**THE PROBLEM**
Below are the records; count how many of their lines carry "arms" and give only the number.

[Saved data entries]
==*==

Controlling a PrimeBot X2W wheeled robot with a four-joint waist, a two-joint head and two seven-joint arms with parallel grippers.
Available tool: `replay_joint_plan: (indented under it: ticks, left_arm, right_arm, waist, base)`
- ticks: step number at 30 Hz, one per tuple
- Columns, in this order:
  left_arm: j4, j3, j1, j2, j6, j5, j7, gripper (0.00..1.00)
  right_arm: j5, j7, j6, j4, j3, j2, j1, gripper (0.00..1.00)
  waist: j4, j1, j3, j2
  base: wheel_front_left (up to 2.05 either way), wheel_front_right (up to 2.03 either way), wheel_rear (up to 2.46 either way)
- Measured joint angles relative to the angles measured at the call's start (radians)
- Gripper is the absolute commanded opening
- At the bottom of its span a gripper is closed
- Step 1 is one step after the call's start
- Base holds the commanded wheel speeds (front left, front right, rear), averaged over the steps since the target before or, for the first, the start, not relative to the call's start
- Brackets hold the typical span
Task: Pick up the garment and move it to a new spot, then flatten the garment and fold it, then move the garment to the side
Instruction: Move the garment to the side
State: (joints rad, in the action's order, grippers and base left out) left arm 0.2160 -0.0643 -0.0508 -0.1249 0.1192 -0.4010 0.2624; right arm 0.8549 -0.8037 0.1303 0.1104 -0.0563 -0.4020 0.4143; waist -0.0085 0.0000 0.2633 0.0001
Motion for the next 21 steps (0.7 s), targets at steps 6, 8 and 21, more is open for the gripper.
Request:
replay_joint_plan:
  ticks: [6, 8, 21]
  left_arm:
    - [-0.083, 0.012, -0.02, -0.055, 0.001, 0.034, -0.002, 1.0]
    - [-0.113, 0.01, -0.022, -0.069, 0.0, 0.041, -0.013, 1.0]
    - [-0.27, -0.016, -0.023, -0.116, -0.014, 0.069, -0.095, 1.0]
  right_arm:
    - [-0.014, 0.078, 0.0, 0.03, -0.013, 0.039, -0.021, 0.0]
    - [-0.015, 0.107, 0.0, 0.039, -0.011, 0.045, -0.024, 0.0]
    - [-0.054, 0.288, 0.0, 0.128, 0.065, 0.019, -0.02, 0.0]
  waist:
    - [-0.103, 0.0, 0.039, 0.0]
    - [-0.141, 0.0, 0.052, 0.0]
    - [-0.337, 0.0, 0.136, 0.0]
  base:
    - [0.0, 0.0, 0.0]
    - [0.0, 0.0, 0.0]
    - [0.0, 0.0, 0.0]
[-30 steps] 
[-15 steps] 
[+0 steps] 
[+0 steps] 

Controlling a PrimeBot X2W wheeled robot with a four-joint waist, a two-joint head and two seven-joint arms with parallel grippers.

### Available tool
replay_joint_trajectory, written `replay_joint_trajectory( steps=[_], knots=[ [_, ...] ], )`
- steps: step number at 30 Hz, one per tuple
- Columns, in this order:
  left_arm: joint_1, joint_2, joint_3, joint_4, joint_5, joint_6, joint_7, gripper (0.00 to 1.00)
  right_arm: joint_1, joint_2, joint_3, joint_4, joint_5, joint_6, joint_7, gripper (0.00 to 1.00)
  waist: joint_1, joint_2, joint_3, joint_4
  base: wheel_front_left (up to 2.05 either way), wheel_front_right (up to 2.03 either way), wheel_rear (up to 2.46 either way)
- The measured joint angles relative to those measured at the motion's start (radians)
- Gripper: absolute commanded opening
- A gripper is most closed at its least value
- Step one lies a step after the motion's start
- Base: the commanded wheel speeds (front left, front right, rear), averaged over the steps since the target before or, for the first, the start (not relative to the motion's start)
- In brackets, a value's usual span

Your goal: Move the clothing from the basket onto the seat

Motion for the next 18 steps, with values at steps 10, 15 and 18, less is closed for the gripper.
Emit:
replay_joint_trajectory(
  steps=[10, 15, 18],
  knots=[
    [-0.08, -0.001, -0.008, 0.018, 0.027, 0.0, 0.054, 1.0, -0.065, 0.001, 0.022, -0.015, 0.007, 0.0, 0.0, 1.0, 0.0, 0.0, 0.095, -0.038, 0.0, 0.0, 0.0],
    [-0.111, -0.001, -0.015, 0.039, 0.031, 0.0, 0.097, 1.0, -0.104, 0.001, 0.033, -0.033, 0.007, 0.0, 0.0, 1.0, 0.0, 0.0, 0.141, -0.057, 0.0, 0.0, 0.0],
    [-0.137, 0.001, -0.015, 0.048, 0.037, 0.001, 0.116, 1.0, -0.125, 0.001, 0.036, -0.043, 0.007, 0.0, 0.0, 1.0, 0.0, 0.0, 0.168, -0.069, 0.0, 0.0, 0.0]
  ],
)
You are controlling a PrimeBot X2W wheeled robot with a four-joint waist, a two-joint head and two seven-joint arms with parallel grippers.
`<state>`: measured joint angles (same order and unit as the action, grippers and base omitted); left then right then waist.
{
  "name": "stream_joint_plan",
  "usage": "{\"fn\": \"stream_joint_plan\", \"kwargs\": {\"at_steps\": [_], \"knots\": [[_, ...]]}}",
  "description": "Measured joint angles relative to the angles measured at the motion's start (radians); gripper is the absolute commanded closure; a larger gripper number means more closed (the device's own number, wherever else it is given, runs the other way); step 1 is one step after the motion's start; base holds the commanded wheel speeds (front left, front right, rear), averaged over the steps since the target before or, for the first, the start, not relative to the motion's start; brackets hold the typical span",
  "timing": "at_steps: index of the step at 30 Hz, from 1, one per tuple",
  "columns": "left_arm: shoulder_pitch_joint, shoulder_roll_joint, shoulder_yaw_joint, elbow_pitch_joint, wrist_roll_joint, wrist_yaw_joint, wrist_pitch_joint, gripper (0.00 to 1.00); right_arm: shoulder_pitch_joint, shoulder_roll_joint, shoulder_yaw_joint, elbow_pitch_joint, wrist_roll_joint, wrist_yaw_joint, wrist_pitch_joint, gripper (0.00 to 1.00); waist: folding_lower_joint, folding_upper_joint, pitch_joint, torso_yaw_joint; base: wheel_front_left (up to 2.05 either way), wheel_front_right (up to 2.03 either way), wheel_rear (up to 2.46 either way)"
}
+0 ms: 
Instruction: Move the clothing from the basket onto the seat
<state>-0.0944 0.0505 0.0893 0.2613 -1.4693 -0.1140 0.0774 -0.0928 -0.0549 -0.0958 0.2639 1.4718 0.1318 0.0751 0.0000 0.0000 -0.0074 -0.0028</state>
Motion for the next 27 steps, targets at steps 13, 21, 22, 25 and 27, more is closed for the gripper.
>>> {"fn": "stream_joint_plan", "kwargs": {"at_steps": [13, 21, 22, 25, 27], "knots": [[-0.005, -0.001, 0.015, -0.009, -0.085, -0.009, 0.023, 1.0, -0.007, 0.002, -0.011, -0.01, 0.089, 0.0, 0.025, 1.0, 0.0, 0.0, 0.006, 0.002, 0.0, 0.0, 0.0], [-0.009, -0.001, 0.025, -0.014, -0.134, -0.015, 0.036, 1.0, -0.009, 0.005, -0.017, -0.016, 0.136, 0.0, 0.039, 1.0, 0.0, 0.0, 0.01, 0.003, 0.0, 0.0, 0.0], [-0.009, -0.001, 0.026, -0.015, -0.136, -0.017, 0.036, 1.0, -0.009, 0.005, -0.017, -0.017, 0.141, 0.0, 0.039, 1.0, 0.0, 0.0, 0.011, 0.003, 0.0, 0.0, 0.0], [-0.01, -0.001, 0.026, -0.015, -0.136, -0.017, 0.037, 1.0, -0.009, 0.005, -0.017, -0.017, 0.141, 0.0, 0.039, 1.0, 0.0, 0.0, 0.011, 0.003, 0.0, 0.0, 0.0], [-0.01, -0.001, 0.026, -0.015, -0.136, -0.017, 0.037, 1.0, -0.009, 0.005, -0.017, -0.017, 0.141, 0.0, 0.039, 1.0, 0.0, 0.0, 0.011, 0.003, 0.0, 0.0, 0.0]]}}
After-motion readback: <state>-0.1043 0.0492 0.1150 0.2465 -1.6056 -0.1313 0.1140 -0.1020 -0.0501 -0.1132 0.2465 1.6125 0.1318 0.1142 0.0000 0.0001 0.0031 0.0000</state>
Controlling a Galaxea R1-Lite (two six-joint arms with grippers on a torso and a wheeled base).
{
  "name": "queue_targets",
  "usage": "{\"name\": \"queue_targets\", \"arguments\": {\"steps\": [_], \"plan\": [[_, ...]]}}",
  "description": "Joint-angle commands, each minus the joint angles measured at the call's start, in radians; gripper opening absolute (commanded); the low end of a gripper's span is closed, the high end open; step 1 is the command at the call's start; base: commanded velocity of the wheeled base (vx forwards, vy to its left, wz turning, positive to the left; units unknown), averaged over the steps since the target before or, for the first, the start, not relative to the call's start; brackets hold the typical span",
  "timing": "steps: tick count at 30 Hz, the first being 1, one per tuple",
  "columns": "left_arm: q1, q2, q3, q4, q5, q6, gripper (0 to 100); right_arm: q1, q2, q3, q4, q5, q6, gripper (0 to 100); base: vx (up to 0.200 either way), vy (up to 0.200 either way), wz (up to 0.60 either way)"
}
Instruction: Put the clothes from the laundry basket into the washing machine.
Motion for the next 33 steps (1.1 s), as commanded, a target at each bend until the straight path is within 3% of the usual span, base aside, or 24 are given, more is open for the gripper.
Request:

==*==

**ANSWER TO THIS TASK**
4